Todo en Die My Love se narra desde el punto de vista desquiciado de Grace, cuya conducta autodestructiva empieza a preocupar a su marido y a todos su entorno. Su comportamiento es como el de un animal en celo. Grita, muerde, come, bebe, se retuerce, se pelea con el perro de la casa, se pasea con cuchillos por el campo y se masturba compulsivamente mientras su marido no la atiende ni satisface. No es la primera vez que Jennifer Lawrence (Los juegos del hambre) encarna un papel tan exigente a nivel físico. Mother! ya fue todo un viaje, pero aquí la apuesta es todavía mayor. Ella da identidad a la película, con una interpretación dificilísima y más que conseguida.
Todo es llevado al extremo, no solo Lawrence. Las imágenes, de una belleza fotográfica a la par que insana, combinan ese naturalismo buscado con la distorsión de la realidad, como sus tonos verdes y azules y las lentes que deforman los espacios, bañados en una luz de lo más extraña lúgubre. Además, su diseño sonoro pasa de la calma absoluta al estruendo, sumado a una colección de temas musicales, machacona. Es tal la acumulación de elementos efectistas, que esta montaña rusa que no da un respiro al espectador amenaza con romperse en todo momento.

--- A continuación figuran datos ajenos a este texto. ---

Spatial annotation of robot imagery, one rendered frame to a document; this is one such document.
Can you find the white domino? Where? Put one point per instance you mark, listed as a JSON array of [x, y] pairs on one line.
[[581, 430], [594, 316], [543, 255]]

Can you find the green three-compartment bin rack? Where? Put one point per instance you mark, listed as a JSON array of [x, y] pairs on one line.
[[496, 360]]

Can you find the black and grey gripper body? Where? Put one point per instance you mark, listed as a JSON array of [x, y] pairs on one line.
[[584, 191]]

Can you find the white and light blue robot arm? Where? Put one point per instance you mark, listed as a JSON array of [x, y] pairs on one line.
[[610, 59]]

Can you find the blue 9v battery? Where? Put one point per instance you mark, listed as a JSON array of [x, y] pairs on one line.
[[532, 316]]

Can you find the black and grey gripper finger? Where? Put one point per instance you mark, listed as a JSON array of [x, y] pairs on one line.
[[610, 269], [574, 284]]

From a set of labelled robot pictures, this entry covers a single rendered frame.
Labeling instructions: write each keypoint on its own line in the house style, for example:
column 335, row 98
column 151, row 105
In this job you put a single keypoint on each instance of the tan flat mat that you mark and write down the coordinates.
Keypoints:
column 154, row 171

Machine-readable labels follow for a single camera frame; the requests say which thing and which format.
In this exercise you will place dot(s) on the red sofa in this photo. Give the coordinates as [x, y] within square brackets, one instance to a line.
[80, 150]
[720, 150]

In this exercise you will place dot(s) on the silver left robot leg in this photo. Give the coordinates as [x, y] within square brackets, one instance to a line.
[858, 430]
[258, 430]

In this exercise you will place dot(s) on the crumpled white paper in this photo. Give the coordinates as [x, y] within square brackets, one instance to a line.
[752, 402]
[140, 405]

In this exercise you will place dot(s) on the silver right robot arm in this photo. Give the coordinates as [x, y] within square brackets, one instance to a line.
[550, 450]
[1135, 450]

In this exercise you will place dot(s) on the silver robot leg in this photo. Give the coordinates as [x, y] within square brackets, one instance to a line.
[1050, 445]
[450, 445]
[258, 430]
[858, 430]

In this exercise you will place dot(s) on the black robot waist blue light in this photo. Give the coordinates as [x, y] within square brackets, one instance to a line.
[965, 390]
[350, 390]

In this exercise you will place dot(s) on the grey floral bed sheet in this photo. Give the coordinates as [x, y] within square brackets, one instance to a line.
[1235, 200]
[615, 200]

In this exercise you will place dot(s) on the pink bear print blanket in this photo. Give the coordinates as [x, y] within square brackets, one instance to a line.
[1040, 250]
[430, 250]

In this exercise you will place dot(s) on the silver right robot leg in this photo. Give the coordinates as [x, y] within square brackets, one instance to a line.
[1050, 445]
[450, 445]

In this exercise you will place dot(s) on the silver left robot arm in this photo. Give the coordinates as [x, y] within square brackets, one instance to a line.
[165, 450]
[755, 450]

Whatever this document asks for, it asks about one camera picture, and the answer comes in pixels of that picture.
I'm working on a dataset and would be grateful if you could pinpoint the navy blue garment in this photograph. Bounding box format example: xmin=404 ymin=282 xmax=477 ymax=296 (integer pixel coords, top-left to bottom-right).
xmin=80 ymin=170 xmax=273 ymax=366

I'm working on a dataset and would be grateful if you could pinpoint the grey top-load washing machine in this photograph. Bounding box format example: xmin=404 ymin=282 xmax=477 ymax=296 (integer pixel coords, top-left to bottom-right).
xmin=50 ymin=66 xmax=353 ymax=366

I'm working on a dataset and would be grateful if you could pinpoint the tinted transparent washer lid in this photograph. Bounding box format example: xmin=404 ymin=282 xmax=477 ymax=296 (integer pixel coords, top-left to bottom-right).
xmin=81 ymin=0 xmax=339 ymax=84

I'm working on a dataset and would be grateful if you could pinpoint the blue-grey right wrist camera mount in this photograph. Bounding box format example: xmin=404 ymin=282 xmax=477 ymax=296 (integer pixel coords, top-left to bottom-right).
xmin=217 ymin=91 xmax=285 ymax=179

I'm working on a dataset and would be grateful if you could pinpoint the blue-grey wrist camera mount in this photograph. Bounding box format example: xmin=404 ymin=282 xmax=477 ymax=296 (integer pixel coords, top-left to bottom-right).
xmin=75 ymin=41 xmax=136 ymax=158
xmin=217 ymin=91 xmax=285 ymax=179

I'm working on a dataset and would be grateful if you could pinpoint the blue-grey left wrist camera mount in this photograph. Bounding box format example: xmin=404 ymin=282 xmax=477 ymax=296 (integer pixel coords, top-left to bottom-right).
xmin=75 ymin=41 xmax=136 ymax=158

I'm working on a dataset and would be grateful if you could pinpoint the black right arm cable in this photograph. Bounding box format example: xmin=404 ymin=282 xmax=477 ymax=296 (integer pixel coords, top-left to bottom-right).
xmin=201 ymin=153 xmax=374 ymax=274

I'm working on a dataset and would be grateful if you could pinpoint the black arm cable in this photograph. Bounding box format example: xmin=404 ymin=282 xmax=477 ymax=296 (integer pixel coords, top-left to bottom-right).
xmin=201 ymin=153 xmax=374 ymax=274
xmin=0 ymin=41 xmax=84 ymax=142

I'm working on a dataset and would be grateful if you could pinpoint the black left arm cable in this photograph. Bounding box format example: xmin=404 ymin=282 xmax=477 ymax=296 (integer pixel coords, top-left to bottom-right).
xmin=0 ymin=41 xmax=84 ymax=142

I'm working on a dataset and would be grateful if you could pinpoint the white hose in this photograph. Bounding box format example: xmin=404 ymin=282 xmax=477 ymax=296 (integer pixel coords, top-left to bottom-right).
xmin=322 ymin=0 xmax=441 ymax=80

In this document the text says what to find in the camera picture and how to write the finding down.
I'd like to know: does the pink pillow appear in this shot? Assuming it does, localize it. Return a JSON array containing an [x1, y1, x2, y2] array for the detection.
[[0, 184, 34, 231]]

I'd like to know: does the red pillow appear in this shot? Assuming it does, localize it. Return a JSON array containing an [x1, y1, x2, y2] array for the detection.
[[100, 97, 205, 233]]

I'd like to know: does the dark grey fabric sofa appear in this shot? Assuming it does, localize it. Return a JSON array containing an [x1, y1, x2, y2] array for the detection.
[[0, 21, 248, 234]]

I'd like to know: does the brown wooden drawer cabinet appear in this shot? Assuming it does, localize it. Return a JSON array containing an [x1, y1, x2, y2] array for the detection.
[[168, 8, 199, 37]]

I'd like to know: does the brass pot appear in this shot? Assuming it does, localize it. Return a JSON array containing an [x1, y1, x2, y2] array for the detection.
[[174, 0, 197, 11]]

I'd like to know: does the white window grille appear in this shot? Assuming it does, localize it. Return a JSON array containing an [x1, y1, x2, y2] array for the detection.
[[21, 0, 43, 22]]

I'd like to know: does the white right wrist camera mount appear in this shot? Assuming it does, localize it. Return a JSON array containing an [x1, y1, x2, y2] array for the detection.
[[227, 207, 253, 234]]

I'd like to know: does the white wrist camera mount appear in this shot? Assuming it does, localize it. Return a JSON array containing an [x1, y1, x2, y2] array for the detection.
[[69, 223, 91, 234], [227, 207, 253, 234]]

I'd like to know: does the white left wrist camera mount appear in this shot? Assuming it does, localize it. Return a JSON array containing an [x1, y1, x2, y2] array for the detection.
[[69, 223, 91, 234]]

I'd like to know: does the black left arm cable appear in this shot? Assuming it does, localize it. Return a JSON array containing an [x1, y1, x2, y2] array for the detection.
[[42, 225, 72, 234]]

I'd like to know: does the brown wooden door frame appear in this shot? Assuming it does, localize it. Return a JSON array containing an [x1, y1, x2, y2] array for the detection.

Pero Die, My Love es una película muy irregular. Al final, todos estos momentos, cada vez más y más histriónicos, acaban sintiéndose redundantes. Una película-contenedor que acumula secuencias gloriosas (la introducción) y otras que restan al conjunto (el encuentro sexual nocturno). Tramas desarrolladas de maravilla y otras que piden a gritos ser más exploradas. Recursos que son utilizados una sola vez para una cosa en concreto y otros repetidos hasta la saciedad (esas canciones).
Después de todo, este es el sentimiento que la directora quiere reflejar en su película. En este retrato impresionista de dolor, angustia, desesperación y violencia, hay un ejercicio de estilo brillante en forma, pero menos profundo de lo que le gustaría. No son pocas las películas que hablan de salud mental en las mujeres, pero son menos de las que deberían las que lo hacen con honestidad. Una mujer bajo la influencia (1974), de John Cassavetes, con la que podríamos hacer comparaciones, también era excesiva, pero albergaba mucha verdad. Die, My Love no es capaz de superar ciertos estereotipos ni de hablar desde una perspectiva honesta de la salud mental de su protagonista (y de las mujeres que representa). La pretenciosidad vacua amenaza, así, con anular todo el esperpento que le da identidad.


En definitiva, Die, My Love es una película que merece la pena ver por su gran actriz protagonista y por el talento de su directora en la puesta en escena, pero no por todo su conjunto.
NOTA: ★★★½
«DIE MY LOVE», ESTRENO HOY EN CINES.